The implications for engineering teams
The first implication is that supply chain defense cannot be registry-specific anymore. A team may use npm, PyPI, and crates.io in the same environment, so the defensive model has to cover the whole developer workstation.
The second implication is that crypto and AI developers are especially attractive targets because their machines often hold a mix of:
- SSH keys
- cloud credentials
- GitHub tokens
- wallet data
- local browser secrets
- agent and editor configuration
The third implication is that post-install persistence on a workstation can turn a dependency incident into a long-lived compromise.
What teams should change
1. Treat developer workstations as high-value infrastructure
If your machine can publish code, access wallets, deploy services, and drive AI tooling, it is not just a laptop. It is part of production risk.
2. Add cooldown and verification controls across registries
Do not apply strict controls to one package ecosystem and leave the others as open highways.
3. Watch AI-tool configuration files like other persistence paths
Files such as .cursorrules and CLAUDE.md should no longer be treated as harmless documentation by default.
4. Assume host compromise when malicious packages were installed
Uninstalling the package is not enough if the malware harvested secrets or planted persistence.
Mitigation advice
If you suspect a machine installed TrapDoor-linked packages:
- Isolate the machine and stop further package installs from it.
- Remove malicious dependencies and rebuild from known-good locked versions.

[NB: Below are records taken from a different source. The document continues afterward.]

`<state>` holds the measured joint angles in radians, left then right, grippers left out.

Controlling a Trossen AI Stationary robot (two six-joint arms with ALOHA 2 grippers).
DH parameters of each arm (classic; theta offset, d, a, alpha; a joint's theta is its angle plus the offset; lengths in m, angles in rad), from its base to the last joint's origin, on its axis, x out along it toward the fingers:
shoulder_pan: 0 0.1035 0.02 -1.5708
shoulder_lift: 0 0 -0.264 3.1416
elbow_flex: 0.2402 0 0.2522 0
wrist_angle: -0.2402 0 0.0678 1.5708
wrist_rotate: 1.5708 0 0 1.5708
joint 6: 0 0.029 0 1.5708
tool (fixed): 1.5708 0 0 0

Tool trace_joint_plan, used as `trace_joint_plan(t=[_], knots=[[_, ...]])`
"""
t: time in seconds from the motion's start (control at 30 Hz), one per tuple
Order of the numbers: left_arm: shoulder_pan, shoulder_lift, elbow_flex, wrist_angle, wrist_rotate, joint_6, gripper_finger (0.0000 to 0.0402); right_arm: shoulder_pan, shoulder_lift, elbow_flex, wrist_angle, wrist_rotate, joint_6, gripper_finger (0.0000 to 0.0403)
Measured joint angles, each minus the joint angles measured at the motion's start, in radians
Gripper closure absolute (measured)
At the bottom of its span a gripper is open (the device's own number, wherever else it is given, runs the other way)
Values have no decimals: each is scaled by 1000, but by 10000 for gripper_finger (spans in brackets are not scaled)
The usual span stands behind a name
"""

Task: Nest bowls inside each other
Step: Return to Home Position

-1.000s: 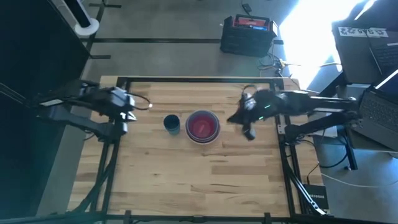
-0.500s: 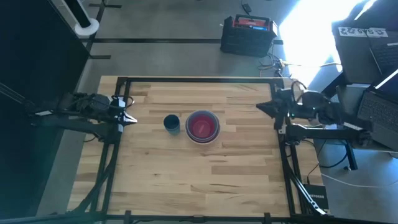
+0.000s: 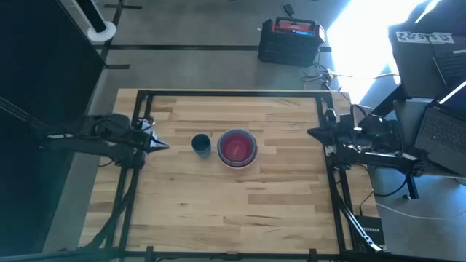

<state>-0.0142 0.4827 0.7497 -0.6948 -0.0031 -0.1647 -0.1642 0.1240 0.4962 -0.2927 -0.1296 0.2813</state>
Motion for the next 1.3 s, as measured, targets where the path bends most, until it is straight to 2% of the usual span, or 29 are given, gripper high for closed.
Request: trace_joint_plan(t=[0.13, 0.23, 0.4, 0.53, 0.93, 1.13, 1.3], knots=[[1, -71, -106, 127, -1, -38, 401, 0, -61, -115, 132, 32, -22, 402], [0, -115, -151, 161, 0, -69, 401, 0, -88, -195, 267, 62, -53, 402], [0, -159, -168, 186, -1, -91, 401, 0, -87, -319, 422, 149, -81, 402], [0, -173, -168, 187, -1, -93, 401, 0, -87, -407, 473, 194, -82, 402], [0, -175, -168, 179, -1, -128, 401, 0, -90, -487, 450, 198, -107, 402], [0, -175, -168, 178, -1, -153, 401, 0, -103, -489, 313, 163, -105, 402], [0, -175, -168, 168, -1, -165, 401, 0, -122, -489, 304, 137, -137, 402]])
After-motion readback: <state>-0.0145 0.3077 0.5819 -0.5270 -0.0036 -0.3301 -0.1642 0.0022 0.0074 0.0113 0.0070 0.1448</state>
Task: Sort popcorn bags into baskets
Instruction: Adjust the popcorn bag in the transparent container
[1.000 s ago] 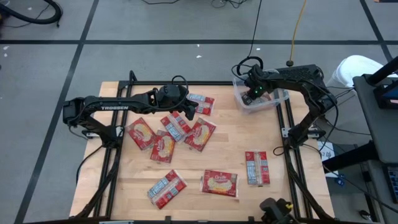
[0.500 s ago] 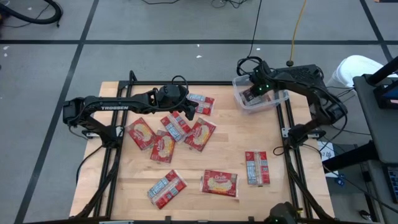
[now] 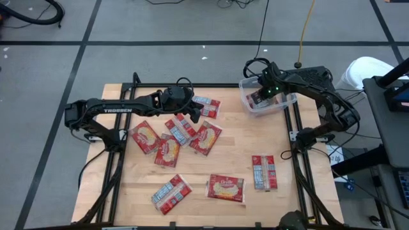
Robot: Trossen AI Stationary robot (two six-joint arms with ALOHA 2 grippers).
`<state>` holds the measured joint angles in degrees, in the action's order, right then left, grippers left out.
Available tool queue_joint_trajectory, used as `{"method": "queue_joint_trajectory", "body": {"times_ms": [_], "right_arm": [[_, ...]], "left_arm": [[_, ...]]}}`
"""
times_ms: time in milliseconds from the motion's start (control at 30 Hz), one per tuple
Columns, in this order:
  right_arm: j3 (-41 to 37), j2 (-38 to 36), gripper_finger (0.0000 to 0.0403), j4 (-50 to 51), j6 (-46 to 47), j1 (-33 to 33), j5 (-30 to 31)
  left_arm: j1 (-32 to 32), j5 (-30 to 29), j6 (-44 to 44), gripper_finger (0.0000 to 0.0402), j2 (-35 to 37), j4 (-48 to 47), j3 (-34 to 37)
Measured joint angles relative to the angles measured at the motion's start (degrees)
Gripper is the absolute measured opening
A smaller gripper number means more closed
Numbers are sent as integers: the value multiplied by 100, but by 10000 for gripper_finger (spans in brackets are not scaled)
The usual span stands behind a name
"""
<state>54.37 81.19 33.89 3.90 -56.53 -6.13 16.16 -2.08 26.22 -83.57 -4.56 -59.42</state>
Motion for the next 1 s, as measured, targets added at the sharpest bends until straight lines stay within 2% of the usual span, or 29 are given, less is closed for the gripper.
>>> {"method": "queue_joint_trajectory", "body": {"times_ms": [1000], "right_arm": [[15,-973,0,-19,596,2,162]], "left_arm": [[256,4,-68,26,0,5,0]]}}
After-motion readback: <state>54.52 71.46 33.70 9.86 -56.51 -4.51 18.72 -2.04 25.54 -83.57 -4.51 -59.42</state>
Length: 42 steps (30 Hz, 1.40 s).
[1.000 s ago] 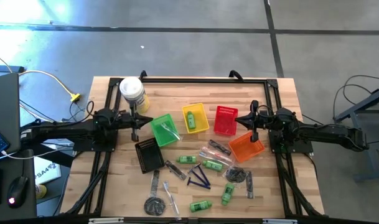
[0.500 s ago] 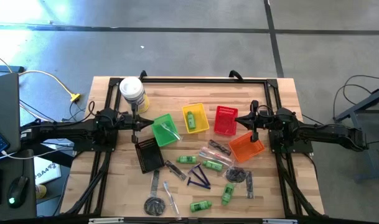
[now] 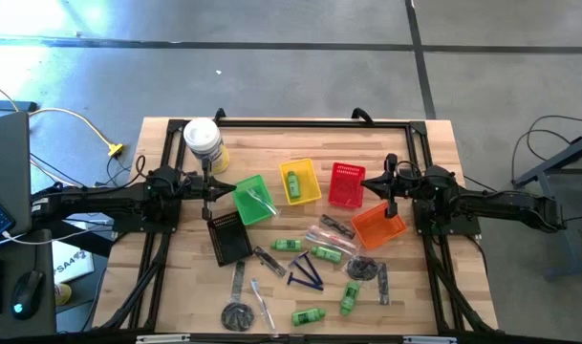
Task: Pick & Place Travel size toiletries
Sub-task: Put the blue razor into the black bin
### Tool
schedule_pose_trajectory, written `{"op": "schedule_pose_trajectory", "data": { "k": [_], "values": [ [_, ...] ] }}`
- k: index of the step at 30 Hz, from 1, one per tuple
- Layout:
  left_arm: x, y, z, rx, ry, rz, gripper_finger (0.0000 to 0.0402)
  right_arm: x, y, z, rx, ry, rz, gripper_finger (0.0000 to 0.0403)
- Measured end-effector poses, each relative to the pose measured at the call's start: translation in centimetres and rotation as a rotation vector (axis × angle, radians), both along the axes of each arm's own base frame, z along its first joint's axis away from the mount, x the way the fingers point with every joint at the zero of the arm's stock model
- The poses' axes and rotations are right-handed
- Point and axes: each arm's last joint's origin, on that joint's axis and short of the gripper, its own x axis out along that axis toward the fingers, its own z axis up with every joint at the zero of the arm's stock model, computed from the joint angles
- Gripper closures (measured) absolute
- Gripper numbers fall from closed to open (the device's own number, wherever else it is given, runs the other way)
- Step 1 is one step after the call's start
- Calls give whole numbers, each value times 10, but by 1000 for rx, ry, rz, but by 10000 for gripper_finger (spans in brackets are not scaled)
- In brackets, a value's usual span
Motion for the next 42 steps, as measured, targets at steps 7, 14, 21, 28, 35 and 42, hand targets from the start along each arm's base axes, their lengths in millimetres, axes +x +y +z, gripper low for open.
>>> {"op": "schedule_pose_trajectory", "data": {
  "k": [7, 14, 21, 28, 35, 42],
  "values": [
    [0, -1, 0, 1, -1, -41, 401, 0, 0, 1, -1, -10, 3, 398],
    [0, -4, 7, 38, -69, -132, 401, 0, 2, 6, -3, -25, 68, 398],
    [0, -4, 8, -6, -55, -141, 401, 0, 0, 7, 48, -34, 27, 398],
    [1, -4, 4, 34, -14, -140, 401, 1, 0, 5, 33, -3, 7, 398],
    [1, -4, 5, 36, -19, -135, 401, 1, -1, 5, 126, -8, -9, 398],
    [0, -4, 15, 63, -112, -130, 401, 6, 6, 21, 167, -14, 77, 400]
  ]
}}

- Rotate GitHub, cloud, API, SSH, and wallet-related credentials reachable from that host.
- Inspect for persistence in shell hooks, Git hooks,
systemd,cron,.cursorrules, andCLAUDE.md. - Review outbound traffic and repository activity for signs of credential validation or reuse.
Related links
- Socket analysis of the TrapDoor campaign
- Socket campaign tracking page for TrapDoor
- Attacker-linked GitHub Pages infrastructure referenced in reporting
- Attacker-linked AUDIT-MATRIX document referenced in reporting
The lesson from TrapDoor is that software supply chain attacks are increasingly built around the developer, not just the dependency graph. Once that is true, every registry you use and every tool that shapes your local environment becomes part of the same security problem.